A report from the highly respected NZ Institute of Economic Research contended the Ardern government’s ban on new offshore oil and gas exploration will reduce the country’s GDP by between $15bn and $38bn, raise prices and shrink investment during the next 30 years.
The $28bn GDP loss incurred in NZIER’s mid-range scenario, if the industry kept operating and achieved only medium exploration success, is roughly equivalent in annual terms to the government’s capital expenditure on schools, or its annual spending on disability services. In Taranaki, real regional GDP falls by between 35% and 53% – or $16bn to $40bn – out to 2050.
A powerful argument, one would think, to re-consider the ban?
No sign of that from the government. It is sticking to its argument the ban, which also bars any onshore exploration other than in Taranaki, is necessary to set a long-term direction for the country’s climate change efforts. Existing reserves and exploration permits are deemed sufficient to ensure security of gas supply for industry and power generation.
The NZIER, in underlining what it calls large GDP impacts, says taking the net present value shows that, even in the low scenario, the GDP loss from the ban is equivalent to the current GDP value of New Zealand’s commercial fishing sector and larger than the forestry and logging sector.
While the ban’s impact will be felt most keenly in Taranaki, the impact on the national economy is “strongly negative”, the institute says. Employment in, and exports from, other regions improve, but those “few and incidental” benefits are “dwarfed” by the scale of the other losses.
Far from being disconcerted by the NZIER’s analysis of the dire impact of the exploration ban, Energy Minister Dr Megan Woods, answering questions in Parliament took the line that the report ignored the fact that the government is protecting 100,000 square kilometres of existing exploration area—an area the size of the North Island.
“Nor does the report consider new jobs that may be created via the transition. A report concluded that in NZ, green energy could create more than 25,000 jobs. Secondly, this government has a comprehensive plan for transitioning to renewable energy—the growth area for jobs. Among other things we’re producing a renewables strategy that will remove roadblocks and accelerate them coming on stream, and we’ve already got people on the ground in Taranaki to work alongside locals on the transition plan for the coming decades”
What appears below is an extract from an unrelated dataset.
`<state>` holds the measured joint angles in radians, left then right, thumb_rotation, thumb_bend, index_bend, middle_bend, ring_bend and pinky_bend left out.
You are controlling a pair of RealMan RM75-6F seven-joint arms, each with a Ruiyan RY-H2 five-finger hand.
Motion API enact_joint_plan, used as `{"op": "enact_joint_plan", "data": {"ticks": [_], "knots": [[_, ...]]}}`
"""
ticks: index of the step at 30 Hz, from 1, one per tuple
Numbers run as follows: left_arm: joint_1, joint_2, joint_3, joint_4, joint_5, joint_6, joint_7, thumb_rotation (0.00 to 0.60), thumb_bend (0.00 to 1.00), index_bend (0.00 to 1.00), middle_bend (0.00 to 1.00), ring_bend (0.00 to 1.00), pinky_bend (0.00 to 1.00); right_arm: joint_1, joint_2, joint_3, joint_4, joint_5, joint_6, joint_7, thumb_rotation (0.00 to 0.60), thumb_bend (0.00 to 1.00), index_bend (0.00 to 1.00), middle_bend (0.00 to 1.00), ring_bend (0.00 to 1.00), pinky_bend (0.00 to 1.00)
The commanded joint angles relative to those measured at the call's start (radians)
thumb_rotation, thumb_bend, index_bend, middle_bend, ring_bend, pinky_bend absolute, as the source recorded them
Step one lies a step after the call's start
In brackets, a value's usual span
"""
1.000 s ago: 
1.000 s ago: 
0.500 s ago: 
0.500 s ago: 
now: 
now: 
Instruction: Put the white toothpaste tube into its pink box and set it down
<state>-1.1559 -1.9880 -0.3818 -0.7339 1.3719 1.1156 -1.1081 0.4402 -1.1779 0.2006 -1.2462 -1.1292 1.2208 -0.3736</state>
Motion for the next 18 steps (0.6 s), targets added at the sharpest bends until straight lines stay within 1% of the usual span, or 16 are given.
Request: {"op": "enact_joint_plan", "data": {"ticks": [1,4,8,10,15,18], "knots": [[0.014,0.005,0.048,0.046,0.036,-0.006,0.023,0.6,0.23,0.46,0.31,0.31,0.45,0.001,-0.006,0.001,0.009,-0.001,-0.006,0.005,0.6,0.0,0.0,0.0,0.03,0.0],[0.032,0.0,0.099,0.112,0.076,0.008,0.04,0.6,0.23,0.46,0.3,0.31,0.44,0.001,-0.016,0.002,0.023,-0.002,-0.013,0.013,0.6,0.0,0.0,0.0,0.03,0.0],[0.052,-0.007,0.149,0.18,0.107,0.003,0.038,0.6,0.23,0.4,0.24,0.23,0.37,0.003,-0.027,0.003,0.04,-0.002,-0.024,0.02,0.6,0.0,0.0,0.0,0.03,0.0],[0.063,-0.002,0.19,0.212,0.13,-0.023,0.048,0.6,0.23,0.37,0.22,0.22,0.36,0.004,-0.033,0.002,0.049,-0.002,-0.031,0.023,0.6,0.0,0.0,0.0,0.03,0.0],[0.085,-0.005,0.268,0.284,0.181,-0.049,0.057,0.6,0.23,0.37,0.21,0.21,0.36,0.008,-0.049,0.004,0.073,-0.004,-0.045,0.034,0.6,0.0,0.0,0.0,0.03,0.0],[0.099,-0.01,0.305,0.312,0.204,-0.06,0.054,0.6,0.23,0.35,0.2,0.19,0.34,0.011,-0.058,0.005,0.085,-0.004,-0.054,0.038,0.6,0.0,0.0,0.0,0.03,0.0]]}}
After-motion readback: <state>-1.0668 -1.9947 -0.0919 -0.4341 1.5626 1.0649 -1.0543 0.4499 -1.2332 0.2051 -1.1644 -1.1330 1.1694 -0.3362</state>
Woods says far from the sky is falling in, she believes the medium-term outlook for gas is firming up.
“We’ve just seen the largest exploration firm in NZ invest a further $500m in Taranaki, we’ve seen Todd Energy investing $100m in a new gas peaker in Taranaki, and we’ve seen Methanex advertising for high-skill, high-wage jobs in the last couple of weeks. It’s also worth pointing out that Westpac’s climate change impact report, carried out by EY and Vivid Economics, released in April of last year, indicated that if NZ took faster action on climate change, it could save $30 billion by 2050. This government has a plan to transition away from fossil fuels over a number of decades and grow new jobs and new industries”
In that answer Woods seemed to be having a bob each way, saying green energy could create 25,000 jobs, while pointing to investment in exploiting available gas reserves.
As for Taranaki bearing the brunt of the government’s ban on further offshore exploration Woods says :
“There is actually a lot of positivity in Taranaki about the positivities. I point to the $20m this government has committed through the Provincial Growth Fund (PGF) into that region, including a million dollars towards a green hydrogen feasibility study that will utilise the existing skills in that area. What we have seen is a series of community workshops, because we actually do think it is important to talk to those people that will be impacted by change as it comes. This Government knows that we need to plan beyond a fossil future. We have certainty that we can continue to use thermal peaking for the next couple of decades, but we are not burying our heads in the sand and leaving communities and this country high and dry”.
So while Woods thinks there is a “lot of positivity in Taranaki about the positivities” the people in that province (which has been one of the most prosperous in NZ) will have to adjust, according to the NZIER, under the medium scenario, to a fall in real GDP per Taranaki household of $623,000 over the 30-year period – equivalent to a $20,774 fall in household incomes annually.
Some would say that’s a pretty high price to pay for the government to “ set a long-term direction for the country’s climate change efforts”.